» About this task:
Every line containing the word "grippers" is to be copied from the data below.

☆ ☆ ☆ ☆ ☆ ☆ ☆

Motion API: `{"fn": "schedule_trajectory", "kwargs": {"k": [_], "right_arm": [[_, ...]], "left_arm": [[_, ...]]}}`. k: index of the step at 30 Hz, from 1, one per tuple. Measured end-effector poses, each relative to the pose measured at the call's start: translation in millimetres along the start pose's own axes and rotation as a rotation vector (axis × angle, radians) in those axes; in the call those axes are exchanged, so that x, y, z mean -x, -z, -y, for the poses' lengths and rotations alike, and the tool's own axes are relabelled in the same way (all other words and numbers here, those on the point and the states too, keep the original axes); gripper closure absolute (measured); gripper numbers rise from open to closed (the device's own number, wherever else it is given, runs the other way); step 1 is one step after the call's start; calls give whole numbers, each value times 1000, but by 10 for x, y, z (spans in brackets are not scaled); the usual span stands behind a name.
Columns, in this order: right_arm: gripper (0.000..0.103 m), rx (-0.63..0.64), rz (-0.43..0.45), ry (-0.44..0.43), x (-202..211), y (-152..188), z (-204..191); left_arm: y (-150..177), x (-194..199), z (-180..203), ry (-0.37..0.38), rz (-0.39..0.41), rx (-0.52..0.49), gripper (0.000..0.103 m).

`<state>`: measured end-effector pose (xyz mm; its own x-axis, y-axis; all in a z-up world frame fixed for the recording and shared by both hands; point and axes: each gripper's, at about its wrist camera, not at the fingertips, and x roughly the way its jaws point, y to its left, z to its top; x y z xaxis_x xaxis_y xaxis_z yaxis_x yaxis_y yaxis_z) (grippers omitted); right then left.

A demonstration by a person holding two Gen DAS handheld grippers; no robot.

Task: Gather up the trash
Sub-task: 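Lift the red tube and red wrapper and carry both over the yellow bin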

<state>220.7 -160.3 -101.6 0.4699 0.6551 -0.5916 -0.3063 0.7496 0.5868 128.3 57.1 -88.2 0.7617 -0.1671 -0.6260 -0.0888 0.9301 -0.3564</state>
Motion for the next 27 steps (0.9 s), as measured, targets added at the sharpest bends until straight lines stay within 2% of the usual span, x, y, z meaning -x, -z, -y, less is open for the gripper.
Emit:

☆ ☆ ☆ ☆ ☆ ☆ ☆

» Task result:
`<state>`: measured end-effector pose (xyz mm; its own x-axis, y-axis; all in a z-up world frame fixed for the recording and shared by both hands; point and axes: each gripper's, at about its wrist camera, not at the fingertips, and x roughly the way its jaws point, y to its left, z to its top; x y z xaxis_x xaxis_y xaxis_z yaxis_x yaxis_y yaxis_z) (grippers omitted); right then left.
A demonstration by a person holding two Gen DAS handheld grippers; no robot.

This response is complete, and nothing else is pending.